What you will do
Among these records, which lines include "charging"? Copy them out.
_____
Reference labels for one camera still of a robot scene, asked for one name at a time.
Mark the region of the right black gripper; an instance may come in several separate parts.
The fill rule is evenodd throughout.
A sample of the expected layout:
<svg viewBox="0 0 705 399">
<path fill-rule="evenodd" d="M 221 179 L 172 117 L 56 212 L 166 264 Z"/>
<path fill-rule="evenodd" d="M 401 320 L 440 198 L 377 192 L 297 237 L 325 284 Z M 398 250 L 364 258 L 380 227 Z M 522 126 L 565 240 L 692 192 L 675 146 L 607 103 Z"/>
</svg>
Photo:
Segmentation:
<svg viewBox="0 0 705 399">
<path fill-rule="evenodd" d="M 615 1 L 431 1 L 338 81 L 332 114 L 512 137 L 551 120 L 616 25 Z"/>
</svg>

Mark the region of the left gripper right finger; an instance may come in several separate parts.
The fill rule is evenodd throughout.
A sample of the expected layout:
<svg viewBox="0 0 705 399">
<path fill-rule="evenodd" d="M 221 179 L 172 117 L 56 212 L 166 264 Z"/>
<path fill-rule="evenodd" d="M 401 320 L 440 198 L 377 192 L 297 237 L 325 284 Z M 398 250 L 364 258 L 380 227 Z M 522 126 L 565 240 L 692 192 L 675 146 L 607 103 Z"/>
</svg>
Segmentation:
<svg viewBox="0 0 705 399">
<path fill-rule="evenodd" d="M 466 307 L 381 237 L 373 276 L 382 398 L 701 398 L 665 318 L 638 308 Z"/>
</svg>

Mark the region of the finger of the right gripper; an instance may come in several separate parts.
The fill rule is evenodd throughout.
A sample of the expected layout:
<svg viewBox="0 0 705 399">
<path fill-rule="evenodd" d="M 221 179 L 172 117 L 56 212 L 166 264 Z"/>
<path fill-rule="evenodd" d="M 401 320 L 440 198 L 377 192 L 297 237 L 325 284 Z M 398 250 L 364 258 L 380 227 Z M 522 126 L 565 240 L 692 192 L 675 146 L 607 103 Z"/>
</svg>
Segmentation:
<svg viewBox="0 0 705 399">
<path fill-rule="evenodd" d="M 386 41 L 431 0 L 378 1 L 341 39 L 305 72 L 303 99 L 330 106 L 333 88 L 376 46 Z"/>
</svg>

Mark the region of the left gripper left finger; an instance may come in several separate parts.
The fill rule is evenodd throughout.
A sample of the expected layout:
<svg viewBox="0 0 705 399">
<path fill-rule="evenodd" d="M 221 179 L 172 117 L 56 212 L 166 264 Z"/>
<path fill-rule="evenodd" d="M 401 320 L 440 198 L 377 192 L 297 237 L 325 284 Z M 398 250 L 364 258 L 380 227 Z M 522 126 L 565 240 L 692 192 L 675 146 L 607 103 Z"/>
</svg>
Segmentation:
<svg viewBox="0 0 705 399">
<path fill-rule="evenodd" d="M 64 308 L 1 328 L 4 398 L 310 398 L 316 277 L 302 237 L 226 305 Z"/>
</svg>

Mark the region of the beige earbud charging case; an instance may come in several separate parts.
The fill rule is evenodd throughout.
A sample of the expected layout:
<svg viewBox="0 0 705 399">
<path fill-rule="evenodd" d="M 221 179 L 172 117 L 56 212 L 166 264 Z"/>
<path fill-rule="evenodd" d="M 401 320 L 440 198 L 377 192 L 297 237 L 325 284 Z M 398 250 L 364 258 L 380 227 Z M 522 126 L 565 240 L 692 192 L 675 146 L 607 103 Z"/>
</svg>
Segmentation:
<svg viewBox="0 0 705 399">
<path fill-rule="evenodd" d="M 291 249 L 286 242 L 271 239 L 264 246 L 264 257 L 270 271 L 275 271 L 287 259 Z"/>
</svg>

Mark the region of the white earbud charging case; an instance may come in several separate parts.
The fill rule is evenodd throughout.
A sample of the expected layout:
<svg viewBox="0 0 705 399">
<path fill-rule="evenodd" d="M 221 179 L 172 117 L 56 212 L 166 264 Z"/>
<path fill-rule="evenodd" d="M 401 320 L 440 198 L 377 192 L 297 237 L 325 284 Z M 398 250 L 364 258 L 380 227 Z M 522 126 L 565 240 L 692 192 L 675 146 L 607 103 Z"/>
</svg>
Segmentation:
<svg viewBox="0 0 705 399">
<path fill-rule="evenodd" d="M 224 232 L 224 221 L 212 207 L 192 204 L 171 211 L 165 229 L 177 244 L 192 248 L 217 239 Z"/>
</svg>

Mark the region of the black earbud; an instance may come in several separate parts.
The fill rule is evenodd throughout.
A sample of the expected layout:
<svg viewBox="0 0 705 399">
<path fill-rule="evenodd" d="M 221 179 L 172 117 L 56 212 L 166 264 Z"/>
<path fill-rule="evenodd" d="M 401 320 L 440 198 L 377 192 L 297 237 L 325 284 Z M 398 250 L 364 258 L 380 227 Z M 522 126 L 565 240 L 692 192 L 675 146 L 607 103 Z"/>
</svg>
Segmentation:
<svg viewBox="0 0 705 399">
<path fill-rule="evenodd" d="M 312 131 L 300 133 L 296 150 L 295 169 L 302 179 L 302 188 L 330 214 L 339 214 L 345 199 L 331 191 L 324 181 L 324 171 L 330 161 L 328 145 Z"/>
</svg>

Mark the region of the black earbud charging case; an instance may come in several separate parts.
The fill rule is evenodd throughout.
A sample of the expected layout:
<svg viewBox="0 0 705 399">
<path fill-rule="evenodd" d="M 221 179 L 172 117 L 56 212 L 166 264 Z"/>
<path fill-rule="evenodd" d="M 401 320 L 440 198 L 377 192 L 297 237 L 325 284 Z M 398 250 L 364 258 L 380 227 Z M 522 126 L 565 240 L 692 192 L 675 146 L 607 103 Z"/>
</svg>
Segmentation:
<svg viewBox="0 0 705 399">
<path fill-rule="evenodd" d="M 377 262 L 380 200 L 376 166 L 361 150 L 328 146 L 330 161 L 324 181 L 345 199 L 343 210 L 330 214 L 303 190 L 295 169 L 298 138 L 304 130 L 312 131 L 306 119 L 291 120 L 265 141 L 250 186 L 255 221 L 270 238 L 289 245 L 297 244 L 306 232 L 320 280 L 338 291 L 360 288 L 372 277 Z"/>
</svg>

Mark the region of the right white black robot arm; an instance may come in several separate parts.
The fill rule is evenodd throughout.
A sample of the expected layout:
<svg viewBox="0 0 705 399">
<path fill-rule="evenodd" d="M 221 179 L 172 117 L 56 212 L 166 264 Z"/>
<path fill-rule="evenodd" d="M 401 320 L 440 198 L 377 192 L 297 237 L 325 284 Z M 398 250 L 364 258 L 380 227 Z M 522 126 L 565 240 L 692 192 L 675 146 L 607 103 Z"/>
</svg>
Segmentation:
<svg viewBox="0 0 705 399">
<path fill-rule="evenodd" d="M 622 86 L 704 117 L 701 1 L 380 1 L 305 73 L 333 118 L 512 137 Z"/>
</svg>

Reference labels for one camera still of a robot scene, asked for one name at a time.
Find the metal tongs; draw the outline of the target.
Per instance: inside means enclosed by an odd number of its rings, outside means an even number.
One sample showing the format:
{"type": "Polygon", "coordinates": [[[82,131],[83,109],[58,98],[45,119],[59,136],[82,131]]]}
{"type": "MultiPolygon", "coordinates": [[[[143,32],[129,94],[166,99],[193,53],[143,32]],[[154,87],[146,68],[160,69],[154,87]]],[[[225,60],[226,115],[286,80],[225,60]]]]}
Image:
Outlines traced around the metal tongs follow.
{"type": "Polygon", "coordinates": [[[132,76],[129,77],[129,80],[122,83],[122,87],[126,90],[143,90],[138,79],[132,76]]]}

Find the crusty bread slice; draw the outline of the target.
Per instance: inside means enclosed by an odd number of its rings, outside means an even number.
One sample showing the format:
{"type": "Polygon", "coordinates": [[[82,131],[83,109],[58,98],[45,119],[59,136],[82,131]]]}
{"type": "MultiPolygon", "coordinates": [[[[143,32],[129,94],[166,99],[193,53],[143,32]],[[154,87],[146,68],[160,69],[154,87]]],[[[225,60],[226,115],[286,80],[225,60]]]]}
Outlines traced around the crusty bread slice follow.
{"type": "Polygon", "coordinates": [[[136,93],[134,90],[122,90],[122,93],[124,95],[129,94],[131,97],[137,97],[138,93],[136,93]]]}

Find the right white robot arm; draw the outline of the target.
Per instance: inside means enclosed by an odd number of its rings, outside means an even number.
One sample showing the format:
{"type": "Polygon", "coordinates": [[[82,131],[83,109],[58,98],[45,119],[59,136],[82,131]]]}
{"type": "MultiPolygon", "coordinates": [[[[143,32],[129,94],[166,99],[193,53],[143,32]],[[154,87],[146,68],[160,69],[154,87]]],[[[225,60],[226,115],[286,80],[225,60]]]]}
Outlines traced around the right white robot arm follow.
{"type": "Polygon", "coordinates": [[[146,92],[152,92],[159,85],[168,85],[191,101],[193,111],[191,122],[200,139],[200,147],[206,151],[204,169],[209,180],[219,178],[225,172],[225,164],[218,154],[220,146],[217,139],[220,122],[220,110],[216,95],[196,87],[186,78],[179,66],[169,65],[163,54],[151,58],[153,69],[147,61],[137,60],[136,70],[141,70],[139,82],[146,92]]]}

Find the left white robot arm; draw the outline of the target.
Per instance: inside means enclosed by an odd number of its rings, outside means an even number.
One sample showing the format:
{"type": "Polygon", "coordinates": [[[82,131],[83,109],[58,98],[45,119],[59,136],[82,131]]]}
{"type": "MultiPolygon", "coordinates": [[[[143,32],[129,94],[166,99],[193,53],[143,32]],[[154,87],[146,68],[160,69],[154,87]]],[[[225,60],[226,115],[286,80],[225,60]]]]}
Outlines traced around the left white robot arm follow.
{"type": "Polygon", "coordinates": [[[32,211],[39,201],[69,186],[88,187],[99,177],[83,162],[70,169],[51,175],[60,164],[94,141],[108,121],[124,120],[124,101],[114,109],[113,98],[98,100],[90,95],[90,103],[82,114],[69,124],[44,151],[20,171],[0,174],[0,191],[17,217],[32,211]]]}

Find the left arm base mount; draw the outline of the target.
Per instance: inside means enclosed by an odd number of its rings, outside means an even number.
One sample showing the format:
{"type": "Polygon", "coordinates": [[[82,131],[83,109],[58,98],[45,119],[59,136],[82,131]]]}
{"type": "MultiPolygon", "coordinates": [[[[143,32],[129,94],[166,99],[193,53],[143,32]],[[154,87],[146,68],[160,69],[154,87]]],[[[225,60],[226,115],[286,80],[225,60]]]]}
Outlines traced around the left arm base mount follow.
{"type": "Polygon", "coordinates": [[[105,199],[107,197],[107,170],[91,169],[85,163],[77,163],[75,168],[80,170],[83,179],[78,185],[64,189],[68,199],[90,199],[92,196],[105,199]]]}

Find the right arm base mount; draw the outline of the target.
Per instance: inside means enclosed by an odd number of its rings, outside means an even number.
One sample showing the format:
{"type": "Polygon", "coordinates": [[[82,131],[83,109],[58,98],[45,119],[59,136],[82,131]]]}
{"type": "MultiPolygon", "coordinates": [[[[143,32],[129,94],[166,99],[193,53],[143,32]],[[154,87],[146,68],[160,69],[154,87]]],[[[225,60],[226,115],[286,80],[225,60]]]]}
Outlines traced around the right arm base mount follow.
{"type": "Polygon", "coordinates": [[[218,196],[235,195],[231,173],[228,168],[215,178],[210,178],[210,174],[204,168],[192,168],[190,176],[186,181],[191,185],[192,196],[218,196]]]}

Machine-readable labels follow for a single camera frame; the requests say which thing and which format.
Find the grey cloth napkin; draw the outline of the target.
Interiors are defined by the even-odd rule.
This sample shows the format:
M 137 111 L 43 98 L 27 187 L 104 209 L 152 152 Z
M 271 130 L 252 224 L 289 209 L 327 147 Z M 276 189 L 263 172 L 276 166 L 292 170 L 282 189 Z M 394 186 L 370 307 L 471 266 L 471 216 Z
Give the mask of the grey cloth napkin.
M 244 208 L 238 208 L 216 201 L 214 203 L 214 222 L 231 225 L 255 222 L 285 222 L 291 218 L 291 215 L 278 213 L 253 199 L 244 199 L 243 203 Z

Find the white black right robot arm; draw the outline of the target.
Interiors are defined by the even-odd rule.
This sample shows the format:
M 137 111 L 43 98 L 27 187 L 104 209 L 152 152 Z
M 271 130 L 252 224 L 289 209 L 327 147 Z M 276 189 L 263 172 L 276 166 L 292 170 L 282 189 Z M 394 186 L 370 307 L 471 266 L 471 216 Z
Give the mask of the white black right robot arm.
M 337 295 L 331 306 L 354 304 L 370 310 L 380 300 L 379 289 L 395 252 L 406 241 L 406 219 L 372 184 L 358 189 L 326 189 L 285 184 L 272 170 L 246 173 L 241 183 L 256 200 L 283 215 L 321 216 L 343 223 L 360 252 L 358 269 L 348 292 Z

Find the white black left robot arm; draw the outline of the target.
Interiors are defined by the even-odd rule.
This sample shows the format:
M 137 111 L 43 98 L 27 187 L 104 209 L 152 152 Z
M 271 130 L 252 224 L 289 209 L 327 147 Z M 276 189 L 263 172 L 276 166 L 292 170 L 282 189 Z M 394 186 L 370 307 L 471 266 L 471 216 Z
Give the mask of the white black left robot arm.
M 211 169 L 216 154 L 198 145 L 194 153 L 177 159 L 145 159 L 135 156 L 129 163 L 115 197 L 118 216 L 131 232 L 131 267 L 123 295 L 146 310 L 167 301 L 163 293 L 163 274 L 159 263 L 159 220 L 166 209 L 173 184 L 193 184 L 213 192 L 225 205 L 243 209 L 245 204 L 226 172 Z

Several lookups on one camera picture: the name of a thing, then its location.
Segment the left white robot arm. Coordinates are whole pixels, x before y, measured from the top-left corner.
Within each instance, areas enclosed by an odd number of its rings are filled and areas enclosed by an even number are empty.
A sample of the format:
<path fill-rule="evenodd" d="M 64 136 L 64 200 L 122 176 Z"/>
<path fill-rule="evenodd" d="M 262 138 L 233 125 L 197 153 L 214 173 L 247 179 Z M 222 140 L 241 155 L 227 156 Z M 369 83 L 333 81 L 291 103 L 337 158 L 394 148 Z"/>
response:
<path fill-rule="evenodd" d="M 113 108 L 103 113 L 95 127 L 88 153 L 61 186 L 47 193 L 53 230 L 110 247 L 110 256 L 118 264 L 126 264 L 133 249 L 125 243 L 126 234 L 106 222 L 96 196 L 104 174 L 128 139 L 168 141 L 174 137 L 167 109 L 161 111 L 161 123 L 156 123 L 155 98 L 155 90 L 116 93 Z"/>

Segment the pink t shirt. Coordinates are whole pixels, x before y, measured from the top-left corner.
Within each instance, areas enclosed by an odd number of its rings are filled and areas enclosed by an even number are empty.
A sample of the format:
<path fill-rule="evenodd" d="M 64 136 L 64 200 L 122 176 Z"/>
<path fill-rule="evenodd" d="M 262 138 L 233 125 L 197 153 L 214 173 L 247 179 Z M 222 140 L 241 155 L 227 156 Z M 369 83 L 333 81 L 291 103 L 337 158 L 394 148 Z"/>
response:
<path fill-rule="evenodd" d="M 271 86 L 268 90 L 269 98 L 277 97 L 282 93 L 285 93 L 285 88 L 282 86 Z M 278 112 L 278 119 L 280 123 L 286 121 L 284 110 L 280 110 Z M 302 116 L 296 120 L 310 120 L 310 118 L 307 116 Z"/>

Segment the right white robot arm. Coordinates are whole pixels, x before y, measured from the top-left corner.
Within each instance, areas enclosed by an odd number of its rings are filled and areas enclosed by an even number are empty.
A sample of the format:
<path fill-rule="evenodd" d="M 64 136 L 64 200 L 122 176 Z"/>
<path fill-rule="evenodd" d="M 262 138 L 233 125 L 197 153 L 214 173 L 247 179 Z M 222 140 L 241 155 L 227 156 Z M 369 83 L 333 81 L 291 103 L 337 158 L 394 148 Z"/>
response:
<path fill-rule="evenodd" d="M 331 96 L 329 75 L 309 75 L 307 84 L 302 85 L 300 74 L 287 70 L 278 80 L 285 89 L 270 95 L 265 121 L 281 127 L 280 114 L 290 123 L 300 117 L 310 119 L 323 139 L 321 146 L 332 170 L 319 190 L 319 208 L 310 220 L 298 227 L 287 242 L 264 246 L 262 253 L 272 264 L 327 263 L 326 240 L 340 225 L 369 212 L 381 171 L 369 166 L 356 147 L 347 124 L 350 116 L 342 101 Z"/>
_____
Exercise result
Mark the region of the beige earbud charging case; an instance may come in several separate parts.
Mark the region of the white earbud charging case; an instance may come in several separate parts.
Mark the region of the black earbud charging case; an instance may come in several separate parts.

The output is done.